| The problem |
Look through the records below, and whenever a line contains "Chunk", copy it.

START Working data

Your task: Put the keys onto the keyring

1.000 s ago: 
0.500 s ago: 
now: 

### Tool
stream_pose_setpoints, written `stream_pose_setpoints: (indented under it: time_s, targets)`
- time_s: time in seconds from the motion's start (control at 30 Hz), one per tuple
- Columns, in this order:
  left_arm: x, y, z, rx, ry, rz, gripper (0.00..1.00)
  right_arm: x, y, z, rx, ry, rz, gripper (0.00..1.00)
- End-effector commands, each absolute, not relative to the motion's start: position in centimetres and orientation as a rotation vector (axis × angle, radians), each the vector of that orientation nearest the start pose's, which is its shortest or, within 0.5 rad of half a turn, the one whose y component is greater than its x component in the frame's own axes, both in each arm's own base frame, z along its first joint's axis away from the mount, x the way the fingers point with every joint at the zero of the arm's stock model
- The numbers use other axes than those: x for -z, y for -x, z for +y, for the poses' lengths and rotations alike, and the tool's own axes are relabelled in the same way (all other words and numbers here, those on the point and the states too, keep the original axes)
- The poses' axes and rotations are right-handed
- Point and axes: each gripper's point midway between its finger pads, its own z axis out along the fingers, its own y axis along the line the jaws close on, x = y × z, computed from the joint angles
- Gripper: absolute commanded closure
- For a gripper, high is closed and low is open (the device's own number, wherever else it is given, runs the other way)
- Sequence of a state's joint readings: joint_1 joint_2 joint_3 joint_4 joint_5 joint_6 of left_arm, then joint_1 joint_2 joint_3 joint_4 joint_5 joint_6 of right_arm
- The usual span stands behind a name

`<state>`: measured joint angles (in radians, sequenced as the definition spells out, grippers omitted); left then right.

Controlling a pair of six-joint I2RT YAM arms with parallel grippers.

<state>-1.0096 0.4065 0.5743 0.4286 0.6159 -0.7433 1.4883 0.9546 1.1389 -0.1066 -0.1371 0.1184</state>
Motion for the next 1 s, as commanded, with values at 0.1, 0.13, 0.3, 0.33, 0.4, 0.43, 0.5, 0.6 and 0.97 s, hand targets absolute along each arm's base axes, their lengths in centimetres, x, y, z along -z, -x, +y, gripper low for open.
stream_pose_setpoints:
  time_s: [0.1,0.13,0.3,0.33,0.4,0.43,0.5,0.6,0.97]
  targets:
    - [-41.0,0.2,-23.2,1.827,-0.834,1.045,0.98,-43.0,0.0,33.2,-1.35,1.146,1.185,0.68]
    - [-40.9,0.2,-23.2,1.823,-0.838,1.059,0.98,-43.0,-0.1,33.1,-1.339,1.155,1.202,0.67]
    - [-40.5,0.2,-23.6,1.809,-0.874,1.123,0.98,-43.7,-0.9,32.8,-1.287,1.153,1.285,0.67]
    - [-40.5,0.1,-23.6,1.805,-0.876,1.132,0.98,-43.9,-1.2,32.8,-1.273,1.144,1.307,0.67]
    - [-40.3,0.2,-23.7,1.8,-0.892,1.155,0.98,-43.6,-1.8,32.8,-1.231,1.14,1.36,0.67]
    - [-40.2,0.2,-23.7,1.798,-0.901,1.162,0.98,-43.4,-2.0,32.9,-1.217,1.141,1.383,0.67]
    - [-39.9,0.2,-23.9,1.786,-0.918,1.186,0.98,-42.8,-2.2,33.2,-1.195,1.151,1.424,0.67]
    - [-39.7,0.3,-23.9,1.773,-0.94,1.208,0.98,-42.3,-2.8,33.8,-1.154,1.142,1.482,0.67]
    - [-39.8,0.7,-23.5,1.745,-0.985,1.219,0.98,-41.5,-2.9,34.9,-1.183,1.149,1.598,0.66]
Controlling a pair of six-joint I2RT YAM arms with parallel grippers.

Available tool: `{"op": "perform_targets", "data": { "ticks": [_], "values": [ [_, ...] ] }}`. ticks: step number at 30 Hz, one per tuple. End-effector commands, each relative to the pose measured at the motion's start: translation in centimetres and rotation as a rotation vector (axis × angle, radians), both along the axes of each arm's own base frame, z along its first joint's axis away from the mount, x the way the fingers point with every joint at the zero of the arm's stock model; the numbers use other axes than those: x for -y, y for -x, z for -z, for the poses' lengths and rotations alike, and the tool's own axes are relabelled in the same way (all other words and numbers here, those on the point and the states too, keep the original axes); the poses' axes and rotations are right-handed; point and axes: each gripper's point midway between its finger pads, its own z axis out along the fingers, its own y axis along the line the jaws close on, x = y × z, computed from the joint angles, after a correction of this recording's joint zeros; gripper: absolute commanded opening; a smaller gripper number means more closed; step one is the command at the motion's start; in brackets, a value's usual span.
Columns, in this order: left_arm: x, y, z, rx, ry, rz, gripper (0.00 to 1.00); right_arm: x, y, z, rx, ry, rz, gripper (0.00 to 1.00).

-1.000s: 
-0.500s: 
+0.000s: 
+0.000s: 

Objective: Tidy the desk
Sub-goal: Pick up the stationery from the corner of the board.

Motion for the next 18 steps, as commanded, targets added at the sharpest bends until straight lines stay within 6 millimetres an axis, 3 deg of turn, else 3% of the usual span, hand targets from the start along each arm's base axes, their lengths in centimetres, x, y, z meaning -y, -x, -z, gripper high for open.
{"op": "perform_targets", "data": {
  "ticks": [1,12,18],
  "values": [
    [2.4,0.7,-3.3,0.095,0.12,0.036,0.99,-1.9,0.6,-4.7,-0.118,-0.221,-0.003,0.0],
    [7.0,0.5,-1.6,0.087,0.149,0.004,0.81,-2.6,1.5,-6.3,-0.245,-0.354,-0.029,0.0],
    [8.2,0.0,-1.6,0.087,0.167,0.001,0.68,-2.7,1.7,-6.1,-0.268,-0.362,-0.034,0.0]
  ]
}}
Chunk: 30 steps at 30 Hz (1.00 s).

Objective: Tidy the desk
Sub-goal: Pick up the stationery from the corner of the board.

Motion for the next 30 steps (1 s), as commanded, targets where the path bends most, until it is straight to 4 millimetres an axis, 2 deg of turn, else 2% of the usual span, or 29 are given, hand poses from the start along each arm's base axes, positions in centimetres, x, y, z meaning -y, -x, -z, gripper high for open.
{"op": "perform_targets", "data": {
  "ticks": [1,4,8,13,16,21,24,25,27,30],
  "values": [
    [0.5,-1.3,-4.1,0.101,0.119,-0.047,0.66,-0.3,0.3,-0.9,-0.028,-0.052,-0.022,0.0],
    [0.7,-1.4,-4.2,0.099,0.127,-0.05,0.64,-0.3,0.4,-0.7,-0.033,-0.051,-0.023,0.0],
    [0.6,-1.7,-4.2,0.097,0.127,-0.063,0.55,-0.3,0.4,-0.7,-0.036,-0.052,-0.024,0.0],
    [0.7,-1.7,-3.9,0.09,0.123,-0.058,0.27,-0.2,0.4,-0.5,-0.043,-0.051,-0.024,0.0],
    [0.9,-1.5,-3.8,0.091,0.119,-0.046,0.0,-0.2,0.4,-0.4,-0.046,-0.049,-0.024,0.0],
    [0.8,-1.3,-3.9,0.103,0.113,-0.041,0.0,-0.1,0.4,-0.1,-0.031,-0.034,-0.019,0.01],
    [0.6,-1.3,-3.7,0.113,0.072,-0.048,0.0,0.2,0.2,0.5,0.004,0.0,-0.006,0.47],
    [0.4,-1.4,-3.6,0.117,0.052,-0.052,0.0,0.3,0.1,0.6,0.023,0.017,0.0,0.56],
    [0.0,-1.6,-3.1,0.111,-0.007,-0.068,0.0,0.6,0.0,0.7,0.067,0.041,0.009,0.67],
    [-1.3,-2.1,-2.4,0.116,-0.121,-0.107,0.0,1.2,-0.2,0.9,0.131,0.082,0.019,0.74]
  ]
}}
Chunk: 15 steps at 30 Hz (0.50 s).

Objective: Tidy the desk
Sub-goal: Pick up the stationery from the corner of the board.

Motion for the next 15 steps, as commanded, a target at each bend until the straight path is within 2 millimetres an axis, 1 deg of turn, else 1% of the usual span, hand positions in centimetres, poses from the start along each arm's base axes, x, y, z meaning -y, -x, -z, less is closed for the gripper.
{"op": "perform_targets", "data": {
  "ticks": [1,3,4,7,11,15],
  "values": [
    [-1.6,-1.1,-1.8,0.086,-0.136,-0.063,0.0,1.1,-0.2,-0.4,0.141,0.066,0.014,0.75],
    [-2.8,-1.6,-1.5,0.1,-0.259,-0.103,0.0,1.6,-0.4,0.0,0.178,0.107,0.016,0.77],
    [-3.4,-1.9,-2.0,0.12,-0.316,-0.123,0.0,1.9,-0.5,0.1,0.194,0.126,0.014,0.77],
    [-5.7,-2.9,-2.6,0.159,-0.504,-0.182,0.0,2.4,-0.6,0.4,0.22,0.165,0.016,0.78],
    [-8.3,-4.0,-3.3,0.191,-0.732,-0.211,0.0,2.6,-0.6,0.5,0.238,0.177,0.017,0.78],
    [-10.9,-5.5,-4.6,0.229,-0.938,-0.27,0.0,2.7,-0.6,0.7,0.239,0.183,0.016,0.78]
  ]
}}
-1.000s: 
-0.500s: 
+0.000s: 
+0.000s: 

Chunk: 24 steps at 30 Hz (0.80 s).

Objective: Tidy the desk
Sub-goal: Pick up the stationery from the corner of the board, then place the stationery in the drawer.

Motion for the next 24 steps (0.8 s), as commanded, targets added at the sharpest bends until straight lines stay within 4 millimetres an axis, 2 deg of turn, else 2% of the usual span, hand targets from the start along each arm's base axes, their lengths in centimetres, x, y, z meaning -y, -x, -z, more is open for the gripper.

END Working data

| Answer box |
Chunk: 30 steps at 30 Hz (1.00 s).
Chunk: 15 steps at 30 Hz (0.50 s).
Chunk: 24 steps at 30 Hz (0.80 s).

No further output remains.